Time passed. Whether it passed quickly or slowly he did not know. Such concepts didn’t exist in the darkness. There was only now, one torturous moment stretching to infinity. Hess did not contemplate time. He did not contemplate anything. He simply existed in the darkness.
He existed in the darkness until the echo of his gasping breath in the tiny space sparked a constellation of recollections. The violence of the memories triggered a physical response. Hess swung his fists at the darkness, striking stone surfaces above his face and to each side. “Elza!” Some part of him recognized the hoarse voice as his own. Another part reacted to the sound, imagining rescuers spoke to him. “Help me! Let me out of here! Please help me!”
Yet another part of him observed everything from a distance, chronicling events even though nothing new happened, even though nothing new would ever happen. Panic attack triggered by perceived noise. “Elza? Can you hear me, Elza? I’m sorry! So sorry! Please forgive me!” Fragmented thought processes. “Someone help me! Get me out of here! I will do anything!”

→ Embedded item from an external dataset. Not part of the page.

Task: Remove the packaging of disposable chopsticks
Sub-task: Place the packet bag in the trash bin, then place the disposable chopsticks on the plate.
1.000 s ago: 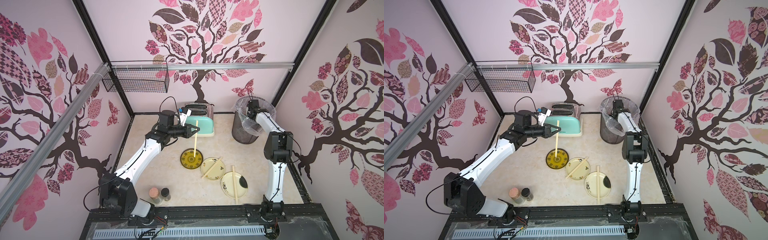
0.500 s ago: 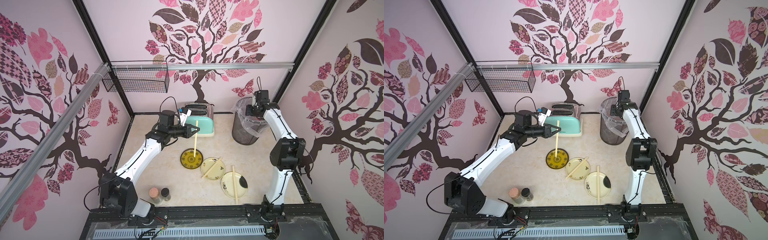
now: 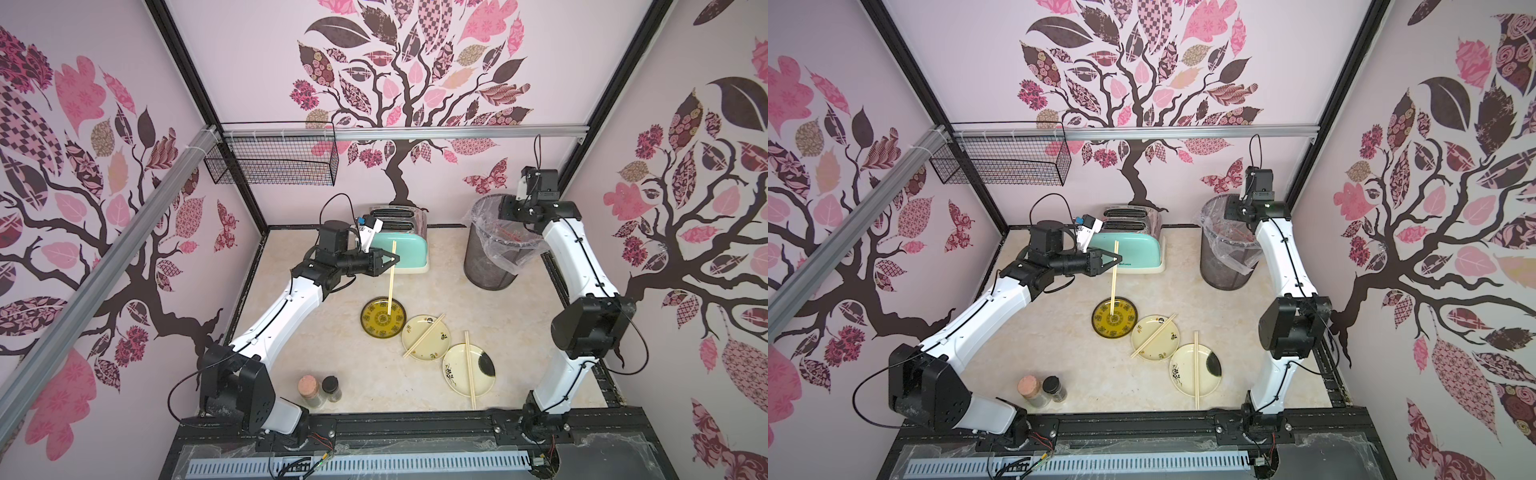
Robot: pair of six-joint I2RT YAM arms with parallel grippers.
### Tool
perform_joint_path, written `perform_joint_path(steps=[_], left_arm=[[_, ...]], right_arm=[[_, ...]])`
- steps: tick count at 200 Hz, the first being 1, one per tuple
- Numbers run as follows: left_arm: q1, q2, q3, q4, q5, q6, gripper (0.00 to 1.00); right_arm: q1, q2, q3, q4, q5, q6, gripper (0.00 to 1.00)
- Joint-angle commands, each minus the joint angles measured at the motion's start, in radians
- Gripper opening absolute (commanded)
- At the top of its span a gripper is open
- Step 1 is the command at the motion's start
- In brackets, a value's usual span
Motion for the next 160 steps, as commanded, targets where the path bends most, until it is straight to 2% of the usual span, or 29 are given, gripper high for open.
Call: perform_joint_path(steps=[1,35,56,75,90,120,149,160], left_arm=[[0.006,0.010,0.017,0.004,0.009,0.007,0.00],[0.006,0.009,0.019,0.005,0.014,0.004,0.00],[0.006,0.009,0.016,0.006,0.014,0.004,0.00],[0.006,0.015,0.017,0.009,0.014,0.003,0.00],[0.006,0.017,0.015,0.014,0.019,-0.002,0.00],[0.006,0.024,0.013,0.016,0.019,-0.003,0.00],[0.006,0.037,0.019,-0.005,0.003,0.021,0.00],[0.006,0.035,0.012,-0.004,-0.009,0.035,0.00]], right_arm=[[-0.006,-0.131,-0.077,0.080,-0.067,0.029,0.65],[-0.006,-0.358,-0.341,0.257,-0.182,0.096,0.66],[-0.001,-0.513,-0.586,0.436,-0.302,0.167,0.65],[0.041,-0.636,-0.802,0.588,-0.344,0.213,0.63],[0.134,-0.717,-0.926,0.645,-0.286,0.205,0.63],[0.356,-0.806,-1.109,0.745,-0.253,0.187,0.63],[0.544,-0.825,-1.321,0.919,-0.290,0.119,0.64],[0.583,-0.821,-1.403,1.013,-0.324,0.089,0.64]])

His fists, invisible in the dark, were made of pain. He struck harder and harder at surfaces he could not see, ratcheting the pain higher. Blood began to spatter, raining down on his face. Hess licked the tangy liquid from his lips, desperate for moisture. Animal responses remain strong, instinctually seeking sources of comfort.

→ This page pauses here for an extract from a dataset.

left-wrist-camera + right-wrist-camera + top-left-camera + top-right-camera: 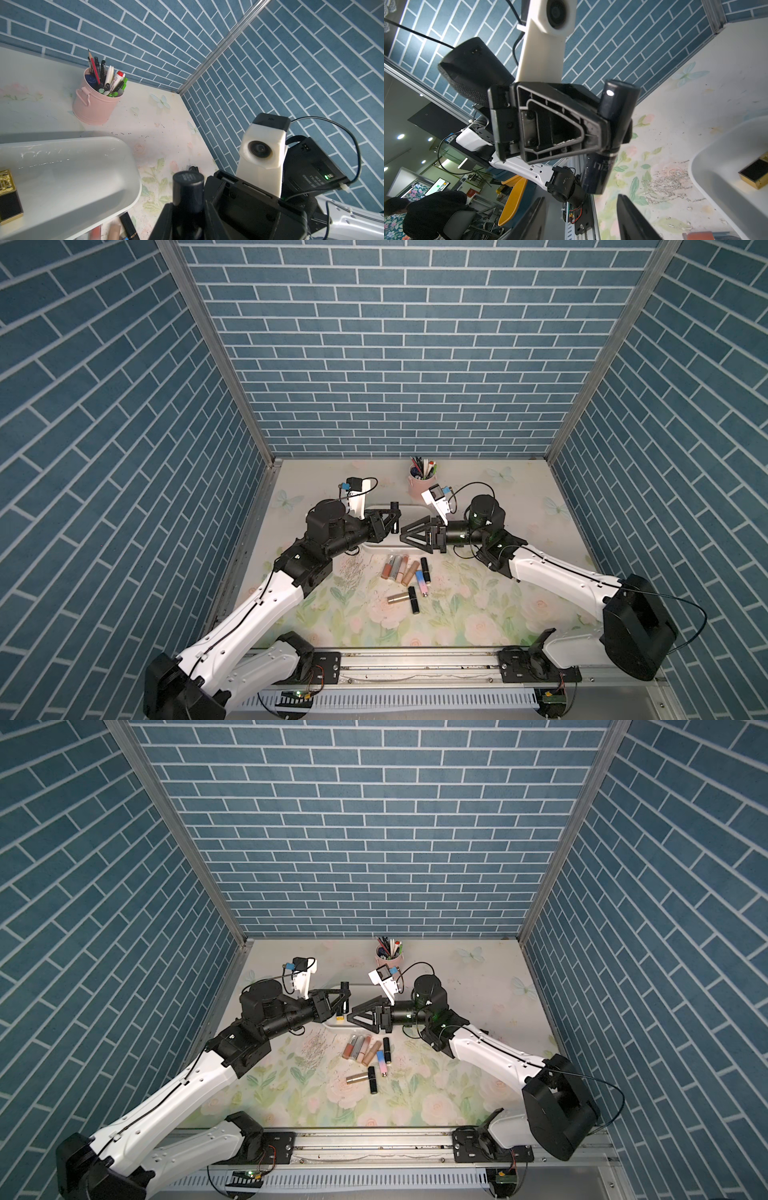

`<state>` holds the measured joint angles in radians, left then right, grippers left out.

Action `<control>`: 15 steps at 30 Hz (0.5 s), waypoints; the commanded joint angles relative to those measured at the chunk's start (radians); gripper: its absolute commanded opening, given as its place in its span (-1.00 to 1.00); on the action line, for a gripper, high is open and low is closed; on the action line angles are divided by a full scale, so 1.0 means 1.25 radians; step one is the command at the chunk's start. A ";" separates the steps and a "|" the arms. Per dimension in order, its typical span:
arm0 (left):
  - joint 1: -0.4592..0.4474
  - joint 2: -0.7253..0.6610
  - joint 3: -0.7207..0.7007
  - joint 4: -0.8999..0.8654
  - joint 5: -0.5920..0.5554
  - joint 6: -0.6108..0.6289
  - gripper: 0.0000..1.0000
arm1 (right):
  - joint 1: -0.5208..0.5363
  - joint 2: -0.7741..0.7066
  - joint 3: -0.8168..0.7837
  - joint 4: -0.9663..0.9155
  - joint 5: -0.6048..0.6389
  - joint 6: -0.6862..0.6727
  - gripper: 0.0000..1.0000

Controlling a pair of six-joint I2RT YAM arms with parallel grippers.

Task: Put the lipstick into the storage box
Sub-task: Place the lipstick in the storage box.

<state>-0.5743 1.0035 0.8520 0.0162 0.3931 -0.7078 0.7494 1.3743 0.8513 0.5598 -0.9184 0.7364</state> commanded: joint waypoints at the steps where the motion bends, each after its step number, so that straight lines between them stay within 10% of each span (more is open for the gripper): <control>1: 0.004 -0.014 -0.009 0.024 0.018 -0.003 -0.88 | 0.016 -0.008 0.008 0.049 -0.026 0.014 0.16; 15: 0.004 -0.024 -0.028 0.047 0.043 -0.018 -0.88 | 0.026 0.042 0.048 0.049 0.000 0.020 0.05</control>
<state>-0.5728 0.9886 0.8295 0.0441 0.4255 -0.7284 0.7750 1.4147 0.8753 0.5842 -0.9218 0.7464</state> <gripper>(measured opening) 0.250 0.528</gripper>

“Why?” he demanded of the darkness. That question was everything, but no part of Hess was sure what it referenced. Why did the others do this to him? Why would the Creator allow his suffering to continue? Why had he violated the divine command in such a drastic fashion? Why would the Creator make a world where such suffering was possible? The question could be any one of those, or all of them together, or maybe something beyond words and logic, something born of the darkness that could only be sensed and never defined.

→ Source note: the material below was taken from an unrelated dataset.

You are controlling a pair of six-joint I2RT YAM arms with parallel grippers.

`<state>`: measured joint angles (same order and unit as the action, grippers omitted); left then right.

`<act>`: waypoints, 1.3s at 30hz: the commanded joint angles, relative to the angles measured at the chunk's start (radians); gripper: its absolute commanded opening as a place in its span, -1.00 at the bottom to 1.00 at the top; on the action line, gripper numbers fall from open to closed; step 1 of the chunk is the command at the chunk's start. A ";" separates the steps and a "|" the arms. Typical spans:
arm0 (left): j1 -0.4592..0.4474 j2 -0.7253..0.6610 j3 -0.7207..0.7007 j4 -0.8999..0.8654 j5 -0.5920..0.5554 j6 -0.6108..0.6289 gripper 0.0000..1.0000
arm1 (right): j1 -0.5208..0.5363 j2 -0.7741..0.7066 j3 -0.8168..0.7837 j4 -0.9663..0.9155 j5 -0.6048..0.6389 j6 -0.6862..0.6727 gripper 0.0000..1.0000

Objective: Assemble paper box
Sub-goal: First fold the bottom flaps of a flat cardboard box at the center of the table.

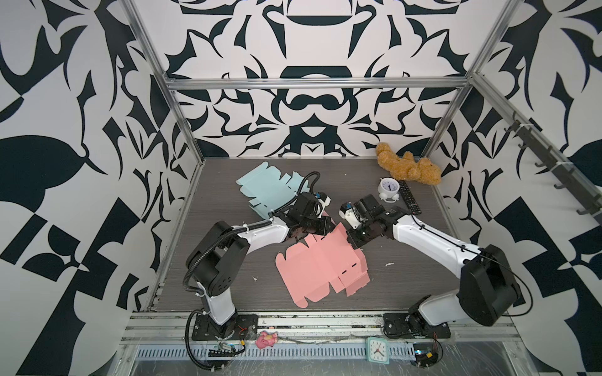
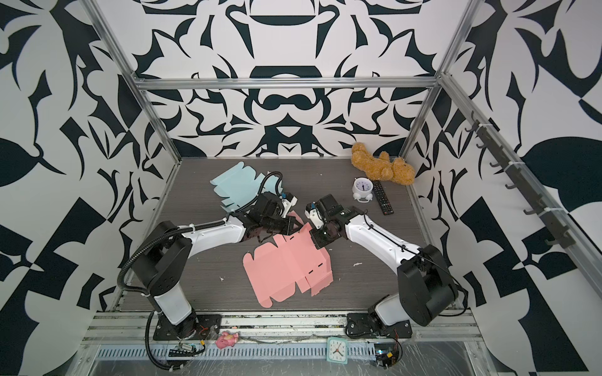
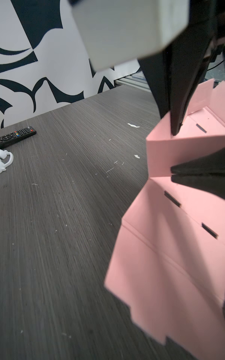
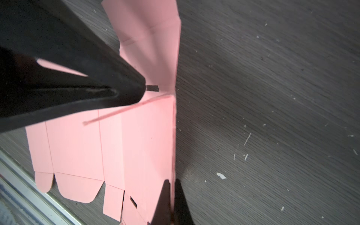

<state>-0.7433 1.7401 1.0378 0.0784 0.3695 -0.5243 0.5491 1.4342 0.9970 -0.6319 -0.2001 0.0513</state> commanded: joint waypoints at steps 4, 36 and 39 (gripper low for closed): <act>0.054 -0.080 -0.061 -0.045 -0.022 0.009 -1.00 | 0.045 -0.052 0.015 0.011 0.032 -0.017 -1.00; 0.189 -0.081 -0.128 -0.236 -0.065 0.041 -1.00 | 0.110 -0.077 0.058 -0.040 0.112 -0.020 -1.00; 0.189 -0.080 -0.128 -0.235 -0.061 0.042 -1.00 | 0.112 -0.072 0.064 -0.046 0.116 -0.021 -1.00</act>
<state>-0.5602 1.6520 0.8902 -0.1253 0.2871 -0.4976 0.6559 1.3903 1.0157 -0.6609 -0.0994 0.0299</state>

As Hess continued to pound his mangled fists, the objective portion of him continued its narration, repeating a story he told himself often. The healing response restores as much moisture and calories to the body as necessary to support life for a short length of time. It appears likely that the atmosphere is being scrubbed free of carbon dioxide, but this is impossible to verify. Likely the products of respiration are reclaimed in the same way as blood. Hess snarled wordlessly at the part of him observing his plight.
The rage that boiled up dwarfed everything that came before. Hess coiled his entire body and launched himself forward the eight inches to the stone ceiling, driving his forehead into it. The rebound struck the back of his head against the stone floor of his crypt. Hess struck upwards again. The impassive narrator vanished with the other aspects of his personality, all of them absorbed into the all-consuming emotion of the moment. Hess struck again and again with as much force as he could generate in his tiny prison until he died.
When Hess woke once more in the darkness, he began to weep, eyes burning but too dry for tears. His body was whole and undamaged save for a touch of dehydration. “Let me die! I don’t want to live! Please, Creator, unmake me! I don’t want to live! I don’t want to live!”
He wept for a time he could not determine but which felt significant. Then emotional exhaustion brought a blessed return to the living coma that was the state of least pain. Memories bubbled beneath the surface, but Hess ignored them.